A major victory Thursday morning for opponents of the Trans Mountain pipeline expansion as the Federal Court of Appeal has quashed Ottawa’s approval of the contentious project.
In a written decision, the court says the federal government did not do enough to engage with First Nations before approving the $7.4 billion dollar expansion.
The court also found Ottawa could not rely on a National Energy Board’s (NEB) review as a basis for approval because of flaws in the review.
The decision means the NEB will have to redo its review of Kinder Morgan Canada’s project, and the federal government will have to do more consultations with Indigenous groups.
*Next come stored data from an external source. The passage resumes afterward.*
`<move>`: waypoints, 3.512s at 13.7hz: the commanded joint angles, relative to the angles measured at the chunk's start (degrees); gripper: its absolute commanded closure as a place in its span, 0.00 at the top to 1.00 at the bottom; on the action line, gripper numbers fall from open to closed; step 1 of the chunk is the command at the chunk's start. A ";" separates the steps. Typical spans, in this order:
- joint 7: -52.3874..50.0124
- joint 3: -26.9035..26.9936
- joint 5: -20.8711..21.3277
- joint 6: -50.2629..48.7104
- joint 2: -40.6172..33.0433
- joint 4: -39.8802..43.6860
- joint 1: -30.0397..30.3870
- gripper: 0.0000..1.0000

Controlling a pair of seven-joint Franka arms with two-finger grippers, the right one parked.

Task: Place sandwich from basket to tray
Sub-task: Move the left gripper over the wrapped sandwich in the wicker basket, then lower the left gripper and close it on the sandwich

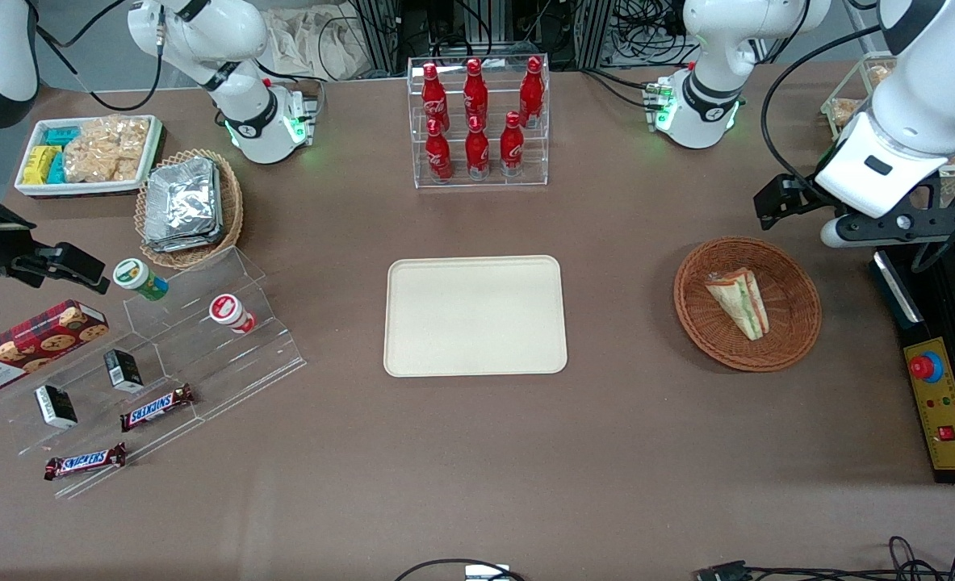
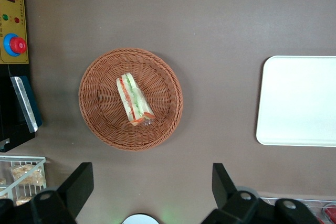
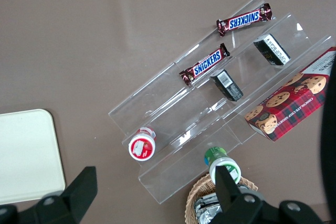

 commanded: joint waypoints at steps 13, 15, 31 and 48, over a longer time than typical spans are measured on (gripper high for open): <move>-0.71 2.26 0.10 3.03 -5.18 -12.21 -0.32 1.00; -0.62 2.97 0.27 11.18 -10.45 -22.65 1.51 1.00; -8.97 3.06 0.27 62.90 1.72 -54.96 7.94 1.00; -8.35 2.36 1.15 56.44 -1.32 -54.26 7.24 0.00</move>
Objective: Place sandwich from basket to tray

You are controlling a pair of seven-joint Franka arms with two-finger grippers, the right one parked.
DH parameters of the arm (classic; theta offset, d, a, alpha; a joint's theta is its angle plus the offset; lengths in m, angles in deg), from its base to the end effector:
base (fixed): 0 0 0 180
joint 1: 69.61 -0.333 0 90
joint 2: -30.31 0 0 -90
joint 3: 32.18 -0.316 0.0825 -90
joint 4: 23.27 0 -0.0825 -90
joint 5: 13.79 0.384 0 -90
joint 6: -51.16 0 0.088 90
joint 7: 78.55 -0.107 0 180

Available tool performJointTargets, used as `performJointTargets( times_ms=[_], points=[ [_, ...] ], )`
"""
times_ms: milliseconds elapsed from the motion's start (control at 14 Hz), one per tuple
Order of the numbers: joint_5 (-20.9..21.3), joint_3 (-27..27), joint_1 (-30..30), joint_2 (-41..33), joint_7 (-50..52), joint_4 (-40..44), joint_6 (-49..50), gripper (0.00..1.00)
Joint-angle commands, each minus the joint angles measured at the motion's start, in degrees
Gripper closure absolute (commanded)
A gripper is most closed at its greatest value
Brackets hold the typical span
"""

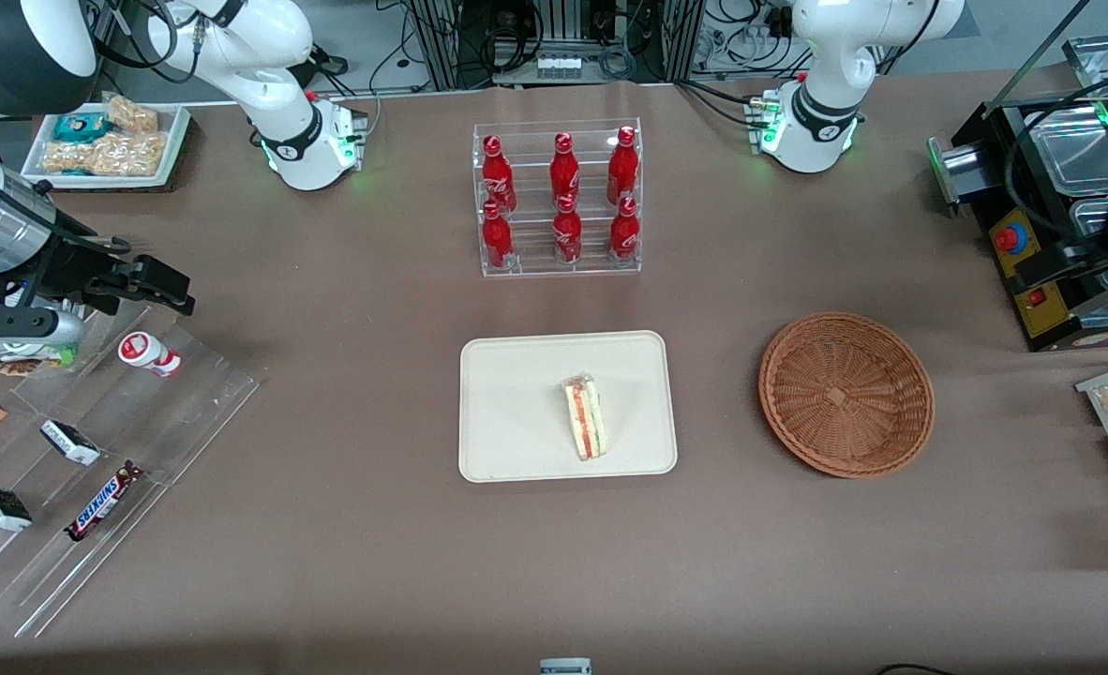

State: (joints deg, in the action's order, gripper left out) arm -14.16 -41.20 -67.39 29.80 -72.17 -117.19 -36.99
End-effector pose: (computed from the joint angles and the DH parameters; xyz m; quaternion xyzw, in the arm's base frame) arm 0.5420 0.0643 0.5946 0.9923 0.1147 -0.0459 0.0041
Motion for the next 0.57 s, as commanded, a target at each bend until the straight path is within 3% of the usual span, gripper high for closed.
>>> performJointTargets(
  times_ms=[0,286,500],
  points=[
    [-0.8,0.9,-0.1,-0.9,-0.8,0.4,2.4,0.0],
    [0.2,6.8,-1.9,0.0,-0.1,3.0,2.4,0.0],
    [2.0,12.3,-7.1,-0.9,-0.1,3.0,3.0,0.0]
  ],
)
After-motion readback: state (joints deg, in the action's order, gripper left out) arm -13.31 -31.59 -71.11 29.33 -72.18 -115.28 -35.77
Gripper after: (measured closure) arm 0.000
The pipeline expansion was approved in 2016 by Justin Trudeau’s government but has been met with fierce opposition from B.C., First Nations and environmental groups.
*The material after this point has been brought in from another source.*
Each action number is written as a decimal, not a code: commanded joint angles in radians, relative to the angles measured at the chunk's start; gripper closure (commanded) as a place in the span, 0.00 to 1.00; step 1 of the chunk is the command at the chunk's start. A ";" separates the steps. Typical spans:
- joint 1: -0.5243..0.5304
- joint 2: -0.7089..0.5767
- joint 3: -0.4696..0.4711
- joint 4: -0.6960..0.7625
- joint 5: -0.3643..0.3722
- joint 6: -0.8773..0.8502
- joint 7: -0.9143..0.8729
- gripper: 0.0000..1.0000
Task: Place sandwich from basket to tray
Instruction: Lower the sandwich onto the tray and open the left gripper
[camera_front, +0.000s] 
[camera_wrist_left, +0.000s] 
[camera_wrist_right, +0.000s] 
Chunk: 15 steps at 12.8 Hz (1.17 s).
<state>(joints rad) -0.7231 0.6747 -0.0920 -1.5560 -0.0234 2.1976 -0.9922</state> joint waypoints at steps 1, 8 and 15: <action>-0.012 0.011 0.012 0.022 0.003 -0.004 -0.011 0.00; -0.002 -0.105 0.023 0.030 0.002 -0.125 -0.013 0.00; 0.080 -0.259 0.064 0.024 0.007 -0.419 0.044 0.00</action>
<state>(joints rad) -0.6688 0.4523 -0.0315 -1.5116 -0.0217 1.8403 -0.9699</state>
In an effort to get the project built, Ottawa announced it would buy the project for $4.5 billion from Kinder Morgan, and pay for additional costs to complete construction.
The twinning pipeline expansion would triple the amount of diluted bitumen and other oil products flowing from Edmonton to Burnaby.
Thursday’s decision comes a week after the Supreme Court of Canada dismissed an appeal by the City of Burnaby on the construction of the pipeline expansion.
The National Energy Board (NEB) had ruled Kinder Morgan could bypass local bylaws during construction of the pipeline, which Burnaby took to the Federal Court of Appeal.
With files from the Candian Press.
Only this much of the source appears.